Patrick felt goose bumps rise on his arm and tried to rub them away. He knew what it was like to fear a parent day in, day out. He’d lived it. He took in a deep breath, tried keeping his emotions in check. Went on. “So what happened once you got her in the room?”

“Exactly what I expected: absolutely nothing. God as my witness, that kid was terrified into silence.”

“So, in the end, you had nothing.”

“I had zilch. My only chance of proving his guilt was locked up inside a very frightened little girl. Can’t use an evil look as evidence in court. Even the coroner’s report worked against me. No bruises or marks on Lorna’s skin, no evidence of a struggle. All consistent with suicide.”

“So, what ended up happening to Bridget?”

“I worried like hell about that kid. Being forced to hide your mother’s murder—one your own father committed—doesn’t come without a price.”
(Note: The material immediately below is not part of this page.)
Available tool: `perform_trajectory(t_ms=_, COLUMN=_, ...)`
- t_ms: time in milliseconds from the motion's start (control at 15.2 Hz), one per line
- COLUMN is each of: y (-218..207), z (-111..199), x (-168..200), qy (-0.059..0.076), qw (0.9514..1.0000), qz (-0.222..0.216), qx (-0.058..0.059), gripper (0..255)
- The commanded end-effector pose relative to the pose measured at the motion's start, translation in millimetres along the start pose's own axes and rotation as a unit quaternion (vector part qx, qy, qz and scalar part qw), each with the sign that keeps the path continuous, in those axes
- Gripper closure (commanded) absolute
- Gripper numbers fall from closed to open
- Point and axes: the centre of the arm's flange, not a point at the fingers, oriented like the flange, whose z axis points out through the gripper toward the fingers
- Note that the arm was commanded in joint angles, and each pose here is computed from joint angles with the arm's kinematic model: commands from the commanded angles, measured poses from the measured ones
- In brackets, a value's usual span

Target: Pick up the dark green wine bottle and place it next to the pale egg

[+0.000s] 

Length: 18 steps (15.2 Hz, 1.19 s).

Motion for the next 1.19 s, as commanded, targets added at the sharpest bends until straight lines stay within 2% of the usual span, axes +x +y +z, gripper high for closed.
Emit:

“Was there one?” Patrick asked, feeling profound sadness for a child he’d never met but already thought he understood.

“There sure was. She started losing her mind. A few months after Lorna’s death, we found her wandering around town late
one night. Wouldn’t talk, didn’t even seem to know where she was. And she had bruises all around her neck.”

“From what?”

“Never found out. Wouldn’t tell us.”

“Did you suspect she was using drugs?”

“At first we thought maybe, but when Clark came to pick her up, he gave us permission to test her. She was clean. Then things just got worse.”

“In what way?”

“Late one afternoon, a gym teacher walked into the girls’ locker room and heard someone moaning, so she ran in to investigate.”

“What did she find there?”

“Blood.”

“Where?” The goose bumps had now taken up residency on the back of Patrick’s neck. He tried to rub those away, too. No luck.

“Everywhere,” Dotson said in a grim voice. “She followed a trail of it to one of the stalls and nearly passed out when she pulled the curtain open. Found Bridget curled up in a ball on the floor, in a pool of blood. Apparently, she’d stolen a knife from art class.”

“She killed herself?”

“No. She was still alive. The blood was coming from under both arms. She’d sliced herself up something awful.”

The goose bumps had subsided, replaced by frosty chills shooting through Patrick’s entire body.

“By the time paramedics arrived, that shower looked like a damned bloodbath. Stunk like one, too. Bridget just laid there on her side, cheek to the tile, eyes wide open, while they tried cleaning her up. No sign of emotion. I don’t think she had any left.”

“Poor kid,” Patrick said.

“But there was more,” Dotson said gravely.

Patrick had been hoping there wouldn’t be.

“The blood wasn’t just on the floor.”

Patrick’s voice was shaky and reluctant. “I’m not following.”

“She’d used it to write a message.”

“A message…” Patrick wasn’t asking questions anymore—he was just repeating what Dotson said, in astonishment.